Dow futures drop greater than 200 factors as new virus restrictions increase restoration considerations
Stock futures fell in night trading Thursday as rising new coronavirus cases cast doubt on a rapid economic recovery.
The futures on the Dow Jones Industrial Average fell 220 points, down more than 200 points when it opened on Friday. S&P 500 futures were down 0.7% and Nasdaq 100 futures were down 0.3%.
The overnight action followed slight gains on Wall Street, led by technology stocks on Thursday. The Dow gained 40 points, while the S&P 500 and Nasdaq gained 0.4% and 0.9%, respectively. It was the first positive day in three for the major averages.

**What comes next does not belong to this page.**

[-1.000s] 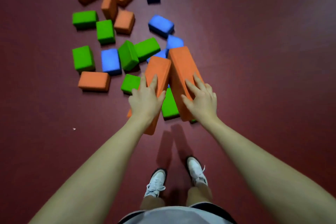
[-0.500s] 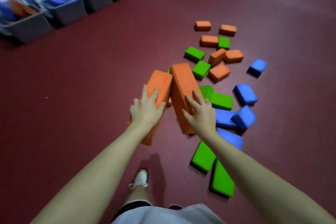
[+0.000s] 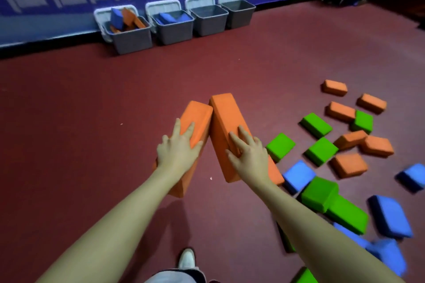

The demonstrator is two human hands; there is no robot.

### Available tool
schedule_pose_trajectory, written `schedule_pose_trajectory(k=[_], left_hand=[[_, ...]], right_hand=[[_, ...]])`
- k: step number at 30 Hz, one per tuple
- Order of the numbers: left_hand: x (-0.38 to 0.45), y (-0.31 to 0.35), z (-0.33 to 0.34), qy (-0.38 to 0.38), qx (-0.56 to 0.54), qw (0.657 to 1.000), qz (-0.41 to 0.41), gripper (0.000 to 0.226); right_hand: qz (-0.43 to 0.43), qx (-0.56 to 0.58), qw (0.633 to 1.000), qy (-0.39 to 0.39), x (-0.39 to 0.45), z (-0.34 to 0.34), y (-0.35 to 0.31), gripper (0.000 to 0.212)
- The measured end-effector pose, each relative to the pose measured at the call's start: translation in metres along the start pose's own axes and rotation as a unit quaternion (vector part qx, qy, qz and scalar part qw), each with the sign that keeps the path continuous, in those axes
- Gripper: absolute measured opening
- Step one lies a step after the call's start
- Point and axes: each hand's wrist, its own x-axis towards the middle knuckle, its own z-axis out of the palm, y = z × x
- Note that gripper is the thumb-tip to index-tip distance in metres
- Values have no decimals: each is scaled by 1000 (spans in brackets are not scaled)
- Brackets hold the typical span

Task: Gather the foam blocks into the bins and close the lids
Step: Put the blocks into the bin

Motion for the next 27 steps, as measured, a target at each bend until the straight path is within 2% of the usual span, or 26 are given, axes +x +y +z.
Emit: schedule_pose_trajectory(k=[9, 27], left_hand=[[162, -48, -30, 22, -16, 999, -47, 61], [560, -10, -82, 59, -10, 990, -128, 62]], right_hand=[[-33, 12, 999, 5, 170, 59, -32, 52], [-127, 28, 991, -14, 601, 138, 20, 50]])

The record market rally has slowed in the past few days as more immediate concerns about the worsening pandemic overshadowed optimism about a viable vaccine.
According to a CNBC analysis of John Hopkins data, the 7-day average of daily new infections with Covid-19 in the US is now 161,165, 26% higher than a week ago. Many states have rolled back their reopening plans and introduced new restrictions to contain the spread.
California Governor Gavin Newsom on Thursday issued a “limited residency permit” for the majority of the state’s residents, requiring unnecessary work and gatherings to stop between 10 p.m. and 5 a.m. Meanwhile, the Centers for Disease Control and Prevention advised Americans against traveling for Thanksgiving Day.
“The market is moving a bit as investors digest the recent ramp higher and grapple with a worsening Covid-19 spread,” Tony Dwyer, Canaccord Genuity’s chief market strategist, said in a note.
President-elect Joe Biden said Thursday he would not order a national shutdown as the country goes into a tough holiday season, calling the measure “counterproductive”.
The mood improved slightly on Thursday after there were signs that lawmakers would resume talks on a new Covid-19 aid law in the face of the worsening pandemic. Senator Chuck Schumer, DN.Y., said Thursday that Senate Majority Leader Mitch McConnell, R-Ky., Has agreed to resume negotiations.
The Treasury Department is trying to end a handful of the Federal Reserve’s emergency credit facilities that will expire in late 2020, and is pulling the central bank back saying the programs continue to play an important role in supporting the fragile economy.
However, some on Wall Street believe that after the short-term turmoil, the market will see a sustained recovery as the global economy recovers from the recession.
“The backdrop of historical money availability and the ongoing global economic recovery suggest that any weakness should provide an opportunity to strengthen the theme of the global economic recovery, which favors small-cap stocks, economically sensitive sectors, emerging markets and commodities To the fore, “said Dwyer.